U.S. Magistrate Judge Susan Russ Walker said that the law governing judicial bypass requests unconstitutionally imposes an undue burden on a minor who seeks an abortion. She said the law violates the minor’s confidentiality by possibly bringing other people from her life into the process, the Associated Press reports.

The State of Alabama had argued the law would allow a meaningful inquiry to judge the minor’s maturity while providing a “confidential, and expeditious option for a teenager who seeks an abortion without parental consent.” Other backers of the law said it helped give guidance to the minor.

State law requires minors who can’t secure parental consent for abortion to seek court permission. The 2014 law modified the process to allow a judge to appoint a guardian “for the interests of the unborn child.” The law allows the local district attorney to call witnesses and question the girl to determine her maturity level. If the minor’s parents or guardians learn of the hearing they may also be involved.
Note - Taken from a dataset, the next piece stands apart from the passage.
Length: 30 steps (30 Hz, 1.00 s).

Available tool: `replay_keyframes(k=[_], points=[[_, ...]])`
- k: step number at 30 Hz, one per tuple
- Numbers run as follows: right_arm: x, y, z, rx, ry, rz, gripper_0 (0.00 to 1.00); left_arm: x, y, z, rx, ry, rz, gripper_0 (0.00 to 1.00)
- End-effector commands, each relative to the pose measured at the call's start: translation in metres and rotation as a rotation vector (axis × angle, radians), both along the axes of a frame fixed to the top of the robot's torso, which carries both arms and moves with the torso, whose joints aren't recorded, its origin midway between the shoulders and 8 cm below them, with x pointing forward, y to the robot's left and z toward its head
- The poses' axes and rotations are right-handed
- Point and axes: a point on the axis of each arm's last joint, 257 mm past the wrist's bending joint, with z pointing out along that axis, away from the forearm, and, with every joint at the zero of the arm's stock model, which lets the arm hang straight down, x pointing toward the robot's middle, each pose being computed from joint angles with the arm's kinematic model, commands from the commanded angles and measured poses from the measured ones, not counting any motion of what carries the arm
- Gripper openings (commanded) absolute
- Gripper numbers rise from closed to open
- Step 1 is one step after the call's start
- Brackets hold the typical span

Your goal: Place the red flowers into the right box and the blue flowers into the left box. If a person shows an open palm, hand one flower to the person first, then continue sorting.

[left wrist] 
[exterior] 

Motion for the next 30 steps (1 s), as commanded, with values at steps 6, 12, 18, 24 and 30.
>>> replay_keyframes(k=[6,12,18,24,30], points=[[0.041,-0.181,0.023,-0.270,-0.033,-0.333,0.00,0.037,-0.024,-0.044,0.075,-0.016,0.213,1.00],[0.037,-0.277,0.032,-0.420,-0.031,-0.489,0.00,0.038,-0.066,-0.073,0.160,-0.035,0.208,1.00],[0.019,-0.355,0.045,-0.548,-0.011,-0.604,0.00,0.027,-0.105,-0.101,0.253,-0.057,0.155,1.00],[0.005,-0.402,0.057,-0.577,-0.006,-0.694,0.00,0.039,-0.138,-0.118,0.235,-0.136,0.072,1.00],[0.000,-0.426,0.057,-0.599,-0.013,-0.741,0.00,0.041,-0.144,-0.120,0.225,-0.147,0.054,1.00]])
The American Civil Liberties Union of Alabama had filed the lawsuit in 2014 on behalf of the Montgomery abortion clinic Reproductive Health Services.

Judge Walker cited the case of a 12-year-old pregnant girl who had been raped by a relative. She was 13 weeks pregnant when she went before a family court judge, who approved the abortion on June 27. The district attorney appealed the decision on the grounds the fifth grader was not mature enough to make an informed decision. On July 12 the Alabama Court of Civil Appeals ruled in the girl’s favor.

The judge said that a minor seeking permission for abortion could face both a lawyer appointed for the unborn baby and the chief prosecutor in her county, who is “empowered by the act to represent the state’s public policy to protect unborn life, and backed by substantial state resources.”

The Alabama attorney general’s office said it is reviewing the decision.